▶ [What is being asked]
Within the records below, reproduce without change the lines from the line that has "All answers in" through the line that has "left gripper left", and only those.
Segment Start: Data records
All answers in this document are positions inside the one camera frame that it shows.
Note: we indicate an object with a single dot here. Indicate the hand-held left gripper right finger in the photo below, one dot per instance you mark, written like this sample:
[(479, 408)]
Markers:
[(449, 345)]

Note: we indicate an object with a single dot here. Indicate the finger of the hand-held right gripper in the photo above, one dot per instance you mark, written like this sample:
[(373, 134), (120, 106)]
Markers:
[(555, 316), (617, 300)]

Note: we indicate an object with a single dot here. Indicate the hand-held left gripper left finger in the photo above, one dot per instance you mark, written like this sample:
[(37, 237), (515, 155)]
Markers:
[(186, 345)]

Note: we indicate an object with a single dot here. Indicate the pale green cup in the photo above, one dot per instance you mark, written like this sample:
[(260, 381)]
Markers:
Segment End: Data records
Segment Start: Data records
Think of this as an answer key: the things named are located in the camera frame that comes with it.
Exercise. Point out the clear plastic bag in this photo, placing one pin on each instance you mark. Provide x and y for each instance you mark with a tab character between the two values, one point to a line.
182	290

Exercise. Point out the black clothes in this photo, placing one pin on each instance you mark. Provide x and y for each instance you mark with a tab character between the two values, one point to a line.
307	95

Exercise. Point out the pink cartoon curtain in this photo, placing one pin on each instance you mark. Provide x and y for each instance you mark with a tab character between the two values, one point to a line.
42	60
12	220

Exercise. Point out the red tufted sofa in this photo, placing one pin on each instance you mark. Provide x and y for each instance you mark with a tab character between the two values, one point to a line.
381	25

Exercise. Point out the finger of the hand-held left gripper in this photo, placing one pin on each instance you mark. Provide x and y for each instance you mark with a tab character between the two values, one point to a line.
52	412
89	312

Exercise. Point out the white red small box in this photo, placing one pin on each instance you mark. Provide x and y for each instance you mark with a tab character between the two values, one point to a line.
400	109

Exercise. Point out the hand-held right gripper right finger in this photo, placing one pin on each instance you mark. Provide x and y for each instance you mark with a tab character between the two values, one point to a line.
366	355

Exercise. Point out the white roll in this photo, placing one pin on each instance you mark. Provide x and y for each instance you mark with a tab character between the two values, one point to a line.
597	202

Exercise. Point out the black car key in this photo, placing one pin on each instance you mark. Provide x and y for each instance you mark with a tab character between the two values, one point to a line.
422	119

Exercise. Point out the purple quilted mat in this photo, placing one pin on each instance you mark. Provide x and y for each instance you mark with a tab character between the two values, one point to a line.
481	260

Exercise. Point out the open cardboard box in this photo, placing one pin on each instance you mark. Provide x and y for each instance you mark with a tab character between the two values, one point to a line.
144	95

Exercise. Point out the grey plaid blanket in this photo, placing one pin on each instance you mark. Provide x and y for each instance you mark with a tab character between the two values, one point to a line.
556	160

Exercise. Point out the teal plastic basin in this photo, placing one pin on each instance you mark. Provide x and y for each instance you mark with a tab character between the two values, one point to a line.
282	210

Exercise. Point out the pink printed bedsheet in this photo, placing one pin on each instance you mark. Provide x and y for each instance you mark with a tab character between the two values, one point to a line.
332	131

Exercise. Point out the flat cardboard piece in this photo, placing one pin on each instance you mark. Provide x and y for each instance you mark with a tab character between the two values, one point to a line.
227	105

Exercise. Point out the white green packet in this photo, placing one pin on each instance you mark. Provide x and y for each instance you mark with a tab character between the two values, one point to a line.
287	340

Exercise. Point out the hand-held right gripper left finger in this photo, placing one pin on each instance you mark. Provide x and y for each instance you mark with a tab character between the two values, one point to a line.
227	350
Segment End: Data records
▶ [Answer below]
All answers in this document are positions inside the one camera frame that it shows.
Note: we indicate an object with a single dot here. Indicate the hand-held left gripper right finger in the photo below, one dot per instance you mark, written like this sample:
[(479, 408)]
Markers:
[(449, 345)]

Note: we indicate an object with a single dot here. Indicate the finger of the hand-held right gripper in the photo above, one dot per instance you mark, written like this sample:
[(373, 134), (120, 106)]
Markers:
[(555, 316), (617, 300)]

Note: we indicate an object with a single dot here. Indicate the hand-held left gripper left finger in the photo above, one dot per instance you mark, written like this sample:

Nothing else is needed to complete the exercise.